In a 2-to-1 decision last year, the New Orleans-based Fifth US Circuit Court of Appeals ruled that the university’s affirmative action plan did not violate the equal protection clause of the 14th Amendment.
Instead, the appeals court said the university was justified in its use of race to achieve a necessary level of racial diversity on its campus and in its classrooms.
Following that decision, lawyers challenging the use of race in admissions asked the Supreme Court to once again take up the issue.
The lawyers said the appeals court had failed to apply the necessary strict level of scrutiny in assessing the Texas affirmative action plan. They said that to pass constitutional muster the plan had to be narrowly tailored to meet a compelling educational interest in diversity that could not be met in any other way.
The University of Texas’s affirmative action plan serves as a supplemental admissions process. Some 75 percent of the entering freshman class is selected under a race-neutral admissions scheme required by the state legislature.
Under that scheme, the university must admit the top 10 percent of graduates at each high school in the state.
Because of segregated housing patterns throughout Texas, the 10 percent plan has resulted in racially-diverse enrollments at the university.
But university officials insist that they must be permitted to use race as one of several factors in deciding how to fill the remaining seats in each new class.
The officials say they are striving to achieve a deeper level of diversity than could be achieved under the Texas Top 10 percent law.

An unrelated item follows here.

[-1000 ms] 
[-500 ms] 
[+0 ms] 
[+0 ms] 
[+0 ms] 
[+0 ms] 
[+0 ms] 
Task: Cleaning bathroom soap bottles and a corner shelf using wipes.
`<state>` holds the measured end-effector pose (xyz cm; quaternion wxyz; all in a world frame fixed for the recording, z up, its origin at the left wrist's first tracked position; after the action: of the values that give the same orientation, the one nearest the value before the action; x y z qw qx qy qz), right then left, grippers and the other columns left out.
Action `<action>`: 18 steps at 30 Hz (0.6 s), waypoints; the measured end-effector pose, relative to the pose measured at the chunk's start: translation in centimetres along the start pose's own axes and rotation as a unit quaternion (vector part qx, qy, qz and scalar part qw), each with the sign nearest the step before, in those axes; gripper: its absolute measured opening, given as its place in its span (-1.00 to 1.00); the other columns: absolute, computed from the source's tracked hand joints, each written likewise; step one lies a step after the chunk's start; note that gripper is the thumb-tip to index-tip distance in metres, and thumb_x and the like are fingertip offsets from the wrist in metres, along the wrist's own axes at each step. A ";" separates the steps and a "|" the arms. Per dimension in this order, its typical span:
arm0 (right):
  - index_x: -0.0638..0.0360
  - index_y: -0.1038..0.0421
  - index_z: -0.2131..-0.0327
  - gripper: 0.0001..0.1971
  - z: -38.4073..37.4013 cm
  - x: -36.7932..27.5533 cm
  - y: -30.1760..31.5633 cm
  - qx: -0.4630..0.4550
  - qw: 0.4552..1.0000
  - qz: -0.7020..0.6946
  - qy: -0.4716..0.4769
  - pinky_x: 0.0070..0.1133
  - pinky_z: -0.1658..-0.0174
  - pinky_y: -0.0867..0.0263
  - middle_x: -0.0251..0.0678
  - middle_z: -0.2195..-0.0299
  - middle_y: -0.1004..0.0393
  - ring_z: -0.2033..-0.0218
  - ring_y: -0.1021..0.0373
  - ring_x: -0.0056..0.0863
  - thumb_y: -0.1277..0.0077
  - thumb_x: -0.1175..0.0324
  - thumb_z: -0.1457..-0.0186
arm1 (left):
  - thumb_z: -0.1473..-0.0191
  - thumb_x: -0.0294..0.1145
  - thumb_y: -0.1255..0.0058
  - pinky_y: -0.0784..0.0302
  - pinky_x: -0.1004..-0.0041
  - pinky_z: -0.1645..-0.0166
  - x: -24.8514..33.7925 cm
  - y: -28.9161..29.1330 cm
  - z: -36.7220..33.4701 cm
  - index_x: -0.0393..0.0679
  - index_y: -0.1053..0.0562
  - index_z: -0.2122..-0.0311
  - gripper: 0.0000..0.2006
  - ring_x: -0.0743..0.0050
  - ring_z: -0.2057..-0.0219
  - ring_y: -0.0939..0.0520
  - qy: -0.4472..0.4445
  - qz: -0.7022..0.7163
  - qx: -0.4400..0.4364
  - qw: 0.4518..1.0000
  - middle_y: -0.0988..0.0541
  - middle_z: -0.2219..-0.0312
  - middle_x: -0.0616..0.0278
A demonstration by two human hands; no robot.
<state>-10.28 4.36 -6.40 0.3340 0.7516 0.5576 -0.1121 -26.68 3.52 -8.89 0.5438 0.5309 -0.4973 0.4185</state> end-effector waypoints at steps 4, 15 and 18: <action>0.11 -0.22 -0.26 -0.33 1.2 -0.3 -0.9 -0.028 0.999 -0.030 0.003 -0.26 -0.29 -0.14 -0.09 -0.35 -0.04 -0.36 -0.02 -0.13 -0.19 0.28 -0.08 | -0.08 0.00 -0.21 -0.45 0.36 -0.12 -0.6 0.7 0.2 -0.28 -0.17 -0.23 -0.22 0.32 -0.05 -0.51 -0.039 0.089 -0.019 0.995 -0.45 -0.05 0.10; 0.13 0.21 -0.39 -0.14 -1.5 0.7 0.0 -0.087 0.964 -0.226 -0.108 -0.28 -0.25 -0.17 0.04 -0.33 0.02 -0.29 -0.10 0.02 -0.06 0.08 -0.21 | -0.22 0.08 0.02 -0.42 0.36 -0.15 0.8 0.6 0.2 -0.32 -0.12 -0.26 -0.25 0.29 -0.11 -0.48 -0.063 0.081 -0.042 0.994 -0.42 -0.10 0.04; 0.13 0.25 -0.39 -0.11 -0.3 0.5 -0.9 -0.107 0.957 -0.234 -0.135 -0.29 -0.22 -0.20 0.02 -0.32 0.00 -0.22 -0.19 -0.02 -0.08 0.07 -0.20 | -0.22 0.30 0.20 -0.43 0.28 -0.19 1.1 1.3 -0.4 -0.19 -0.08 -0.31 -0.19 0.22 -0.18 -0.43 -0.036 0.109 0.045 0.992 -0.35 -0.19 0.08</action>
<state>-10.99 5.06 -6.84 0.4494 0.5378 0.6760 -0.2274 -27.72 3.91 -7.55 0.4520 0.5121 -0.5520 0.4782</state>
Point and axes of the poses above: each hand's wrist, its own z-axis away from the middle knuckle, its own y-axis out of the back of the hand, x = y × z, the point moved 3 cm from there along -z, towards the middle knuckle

In his brief urging the Supreme Court not to take up the case, Washington appellate lawyer Gregory Garre said that the Texas admissions program complies with prior decisions by the high court issued in 1978 and 2003.
“Those decisions establish that universities may consider race – when narrowly tailored to their compelling interest in student body diversity,” Mr. Garre wrote. “So all that remains is the application of existing precedent to the record in this case,” he said.
Lawyers challenging the Texas plan disagreed. They wanted the high court to take up the case and subject it to a tough examination.
“If not reviewed, the Fifth Circuit’s decision will signal to universities and courts throughout the nation that strict scrutiny is a pro forma exercise and that (the Texas case) is a green light for racial preferences in admissions decisions,” Washington appellate lawyer Bert Rein wrote in his petition asking the justices to take up the case.
The case is Fisher v. University of Texas (14-981).